Warriors’ land deals could be overturned if they enter administration
Unexplained land deals undertaken by the owners of Worcester Warriors could be investigated and ultimately overturned if the Premiership rugby club goes into administration.
The West Midlands club’s hierarchy have confirmed talks with HMRC after receiving a winding-up petition over unpaid tax, amid fears that a team who finished 11th last season could go into administration this week.
But Worcester’s owners, Colin Goldring and Jason Whittingham, are also facing questions over deals to sell two plots of land – the Sixways Stadium car park and some training pitches. Goldring and Whittingham are also directors of the company that bought the car park for a reported sum of £50,000.
“Who knows, the car park could be a right of way, it could be a ransom strip. It might be £50,000 worth of land but it may be worth more if it turns off any buyer,” Danny Davis, partner at Mishcon de Reya LLP, told City A.M.
“The timing of the deal with the car park looks worthy of investigation, theoretically, if the company enters liquidation or administration, and it would be pretty unusual to sell just that small parcel of land in the teeth of a winding-up petition.
“If administrators have issue with the timing of any of these asset purchases, they have the ability to investigate the transaction as to whether it’s either a transaction at undervalue [section 238 of the Insolvency Act], or a transaction in breach of the directors’ duties held towards the company.

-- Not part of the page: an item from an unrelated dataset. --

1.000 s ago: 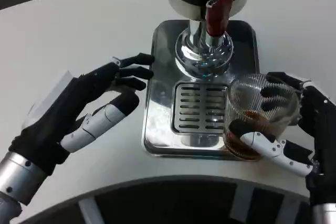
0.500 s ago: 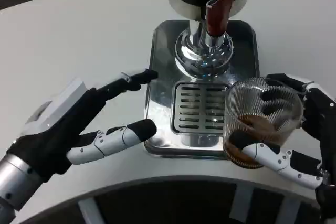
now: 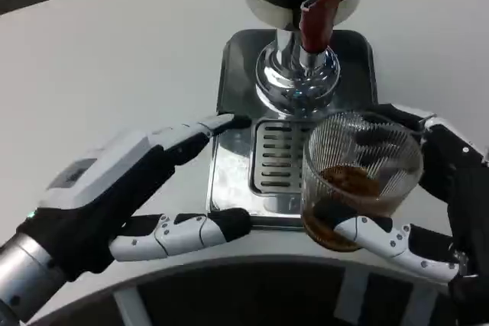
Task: Grasp the cup under the faucet to collect the drink, then remove the cup.
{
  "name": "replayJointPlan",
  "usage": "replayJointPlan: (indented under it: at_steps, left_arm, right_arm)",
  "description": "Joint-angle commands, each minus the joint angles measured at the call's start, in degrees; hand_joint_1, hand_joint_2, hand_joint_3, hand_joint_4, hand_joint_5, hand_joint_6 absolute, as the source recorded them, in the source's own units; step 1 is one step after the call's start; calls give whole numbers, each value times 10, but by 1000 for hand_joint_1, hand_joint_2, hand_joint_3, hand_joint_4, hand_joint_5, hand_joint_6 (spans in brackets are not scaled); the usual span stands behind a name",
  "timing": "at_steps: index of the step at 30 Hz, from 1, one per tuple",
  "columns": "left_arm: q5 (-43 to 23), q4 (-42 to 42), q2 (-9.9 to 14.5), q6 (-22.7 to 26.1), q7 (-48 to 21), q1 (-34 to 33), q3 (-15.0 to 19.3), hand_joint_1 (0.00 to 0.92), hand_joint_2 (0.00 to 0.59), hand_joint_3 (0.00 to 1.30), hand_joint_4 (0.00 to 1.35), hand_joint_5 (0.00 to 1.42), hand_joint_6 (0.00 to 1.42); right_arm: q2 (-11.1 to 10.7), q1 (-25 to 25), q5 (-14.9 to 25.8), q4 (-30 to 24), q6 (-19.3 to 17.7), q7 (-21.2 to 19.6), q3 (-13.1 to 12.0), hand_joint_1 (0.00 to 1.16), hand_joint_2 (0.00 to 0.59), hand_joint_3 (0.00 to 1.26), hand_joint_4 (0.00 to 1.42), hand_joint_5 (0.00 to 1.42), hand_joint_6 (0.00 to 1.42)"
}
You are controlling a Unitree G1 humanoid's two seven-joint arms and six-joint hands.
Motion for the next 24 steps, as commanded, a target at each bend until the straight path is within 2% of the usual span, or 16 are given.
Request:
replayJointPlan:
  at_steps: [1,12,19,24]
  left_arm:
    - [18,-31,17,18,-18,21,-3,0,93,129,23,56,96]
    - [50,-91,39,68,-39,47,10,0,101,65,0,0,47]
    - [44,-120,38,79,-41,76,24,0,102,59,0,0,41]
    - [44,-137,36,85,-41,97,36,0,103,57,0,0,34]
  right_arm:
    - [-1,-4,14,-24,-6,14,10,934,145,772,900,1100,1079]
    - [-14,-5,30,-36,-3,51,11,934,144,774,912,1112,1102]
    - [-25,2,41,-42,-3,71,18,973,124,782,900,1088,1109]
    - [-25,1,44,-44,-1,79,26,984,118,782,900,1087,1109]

“It is open to an administrator to say, ‘that’s a transaction that should be investigated’. It’s not uncommon to see these things get overturned.”
Worcester finally broke their silence on the club’s financial difficulties on Monday.
“Over the past week a lot of work has been done away from the media spotlight to try to navigate the club through the challenges that we currently face,” the club said in their first statement since responding to reports of their winding-up petition.
“That work continues, discussions are ongoing and we are reviewing the options available to the club.”
The Rugby Football Union board are in control of eventual punishments for clubs who fall into administration.
Ben Cisneros of Morgan Sports Law and the Rugby and the Law blog told City A.M.:“If a club goes into administration or liquidation, this is classed as an ‘Insolvency Event’ under the RFU’s regulations.
“If the Insolvency Event happens during the season, the club will automatically be relegated at the end of the season. If it happens before the start of the coming season, the club will be subject to a 35 league point deduction and possibly also relegation.
“However, these sanctions may be disapplied in the event that it is deemed a ‘no fault’ insolvency event – which explicitly includes where the event has been caused by a pandemic.”
A spokesperson for Premiership Rugby said: “The RFU and Premiership Rugby have been made aware that a winding up petition has been filed by HMRC against Worcester Warriors.
“Premiership Rugby and the RFU have been in regular contact with Worcester Warriors shareholders and management.
“Both parties have supported the club through the financial challenges of the last few years.
“We appreciate that this is unsettling for the players, the employees, the fans, and the community in Worcester and we will continue to work with all stakeholders to establish the appropriate next steps.”